- Your instructions
What is needed is a faithful transcription of all the data below, pictures excluded.

⟨

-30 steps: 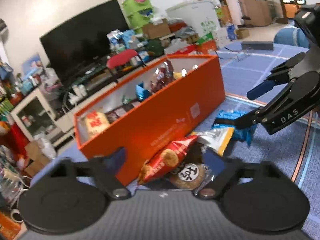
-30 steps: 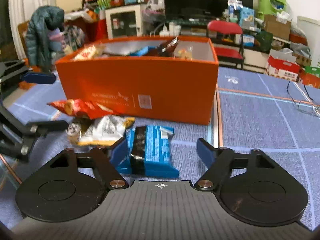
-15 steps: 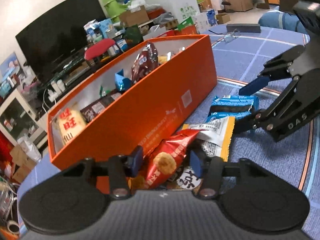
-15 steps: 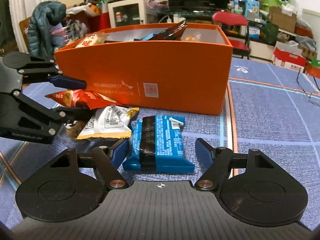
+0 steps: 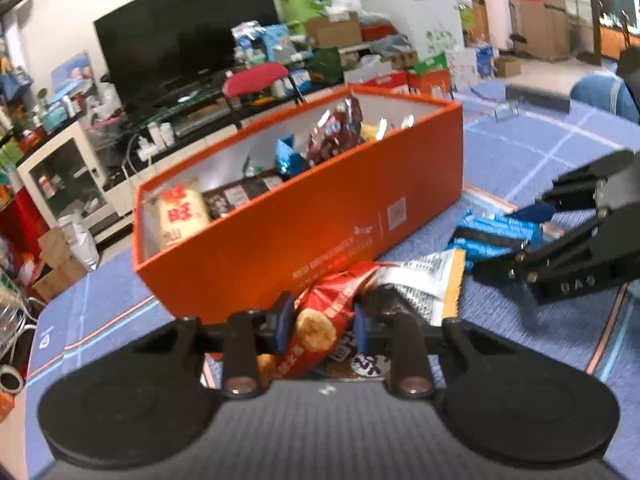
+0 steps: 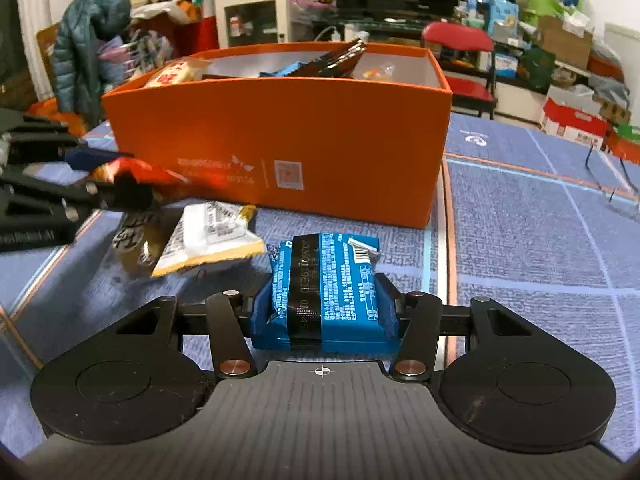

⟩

- Output for this task
-30 steps: 
-30 steps: 
-15 steps: 
-15 steps: 
+0 steps: 
+0 steps: 

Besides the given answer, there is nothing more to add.